Yanarocak, Türkiye’nin de yer alacağı bir ‘EastMed’ sınırının epeyce daha ucuz ve fizibilitesinin yüksek olduğunun bilindiğini lakin bu süreçte İsrail’i Yunanistan ve Güney Kıbrıs’la işbirliğine Türkiye’nin Filistin konusundaki tavrın ittiği görüşünde. vakit içinde bu ilgilerin İsrail çıkarlarına hizmet eder hale geldiğini, İsrail ordusu için tatbikat alanları ve AB içerisinde çıkarların korunmasının kolaylaştığını lisana getiren Yanarocak, Türkiye ile mümkün olağanlaşmanın bu stratejik bağlara ziyan getirmeyeceğinin altının çizildiğini anımsattı. Yanarocak’a göre ‘EastMed’ çeşidi bir proje olacaksa bunun karşılıklı ödünlerle yapılması ve Türkiye, Yunanistan ve Kıbrıs’ın bulunması gerekiyor:

“İsrail Dışişleri Bakanlığı’ndan yapılan en son açıklamada aslına bakarsanız Türkiye ile alaka tamiri sürecinde Kıbrıs ve Yunanistan ile olan stratejik bağlantılara rastgele bir ziyan getirilmeyeceğine net olarak açıklandı. Türkiye’nin de katılacağı bir ‘EastMed’ projesi kağıt üzerinde fizibiletisi devasa yükseklikte ve ucuz. Türkiye’nin kendi ortasında bulunduğu TANAP ismi altında bir altyapı esasen mevcut. Nitekim maddi açıdan da bu gazın Türkiye’ye ulaştırılması epey daha karlı ve kolay. Buna karşın Türkiye’nin gütmüş olduğu Filistin yanlısı dış siyaset niçiniyle İsrail kendini Kıbrıs ve Yunanistan’ın kollarında buldu. Bunun akabinde da doğal olarak kimi alakalar gelişmeye başladı. Şu anda İsrail bundan değerli kazanımlar elde etti. Yunanistan hava alanı İsrail uçaklarına açıldı. İsrailli pilotlar burada askeri tatbikatlarını yapabiliyor. Bunun yanında Güney Kıbrıs’ın dağlık topraklarında İsrail komandolarının eğitimleri yapılıyor, bunun için İsrail için değerli. Güney Kıbrıs’ın topografyası Güney Lübnan’ın topografyasına fazlaca benziyor. ötürüsıyla İsrail’in elinde halihazırda kıymetli kazanımlar var. Yunanistan ve Kıbrıs’ın AB üyesi olmasında mütevellit bu iki ülkenin İsrail’in AB içerisindeki çıkarlarında da değerli sahibi olduğunu görüyoruz. Bu iki ülkeyle bağlantıları sıcak tutmak İsrail’in lehine. Türkiye ile bu biçimde bir şey olabilmesi için nasıl ki Türkiyesiz bir EastMed olmayacaksa Yunanistansız ve Kıbrıssız bir EastMed de olmayacak. Aklın yolu bir, İsrail, Türkiye, Yunanistan ve Kıbrıs’ın bir ortada olacağı, karşılıklı odunların verileceği ortak bir projeyle lakin hayata geçirilebilir. Yoksa hiç bir biçimde hayata geçirilemeyeceğini düşünüyorum. Ne Yunanistan ne Türkiye’nin olmadığı bir denklemin yaşayabileceğine inanmıyorum.”

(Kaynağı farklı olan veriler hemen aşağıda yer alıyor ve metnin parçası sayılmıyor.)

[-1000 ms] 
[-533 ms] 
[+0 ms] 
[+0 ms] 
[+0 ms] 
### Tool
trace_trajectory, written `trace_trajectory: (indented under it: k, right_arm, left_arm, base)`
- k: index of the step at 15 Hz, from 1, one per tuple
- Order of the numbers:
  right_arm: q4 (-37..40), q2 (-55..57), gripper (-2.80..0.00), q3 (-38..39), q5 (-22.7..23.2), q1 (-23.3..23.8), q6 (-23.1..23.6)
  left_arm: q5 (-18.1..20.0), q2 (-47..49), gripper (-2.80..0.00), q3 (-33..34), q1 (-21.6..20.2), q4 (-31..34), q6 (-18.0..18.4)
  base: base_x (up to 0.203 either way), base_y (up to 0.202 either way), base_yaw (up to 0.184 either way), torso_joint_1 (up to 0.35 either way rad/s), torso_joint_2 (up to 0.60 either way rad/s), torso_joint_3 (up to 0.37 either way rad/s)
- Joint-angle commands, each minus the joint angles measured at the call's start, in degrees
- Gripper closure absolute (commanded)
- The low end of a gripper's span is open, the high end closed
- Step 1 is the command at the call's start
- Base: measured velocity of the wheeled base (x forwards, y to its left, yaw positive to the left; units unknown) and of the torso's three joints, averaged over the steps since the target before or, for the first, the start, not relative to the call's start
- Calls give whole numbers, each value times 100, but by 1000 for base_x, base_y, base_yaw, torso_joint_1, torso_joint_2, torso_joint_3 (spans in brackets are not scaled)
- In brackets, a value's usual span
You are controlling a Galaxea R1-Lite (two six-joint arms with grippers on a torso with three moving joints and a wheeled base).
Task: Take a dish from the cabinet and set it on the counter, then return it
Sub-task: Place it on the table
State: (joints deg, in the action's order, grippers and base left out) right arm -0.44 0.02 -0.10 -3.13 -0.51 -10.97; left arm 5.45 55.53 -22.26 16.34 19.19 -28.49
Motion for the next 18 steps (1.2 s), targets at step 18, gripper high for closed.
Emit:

‘Ortak projeler geliştirilebilmesi için inanç eksikliğinin giderilmesi ve iki sene süt liman bir periyot gerekiyor’


Lakin Yanarocak, Türkiye ile İsrail ortasının düzelmesi ve ortak projeler geliştirilebilmesi için itimat eksikliğinin giderilmesi gerektiğine işaret ederken, iki sene boyunca rastgele bir olayın yaşanmayacağı süt liman bir periyot gerekiyor:


“Yunanistan ve Kıbrıs denen iki devlet yeryüzünde olmasaydı bile İsrail açısından bir sorun var. İsrail ile Türkiye içinde bir itimat eksikliği var. Bu da yıllar içerisinde inanç erozyonuna uğradı. Bu inanç eksikliğinin ortadan kalkması için bu iki sene boyunca hiç bir vukatın yaşanmayacağı, süt liman denilebilecek bir periyot geçirirsek bu biçimde birtakım değişikliklerden kelam edebiliriz. Büyük projelere girme konusunda altyapının sağlandığını gorebiliriz. İsrail bunu ister. Zira İsrail hiç bir vakit Türkiye’yi karşısına almayı kendi ulusal güvenlik siyaseti açısından istemez.”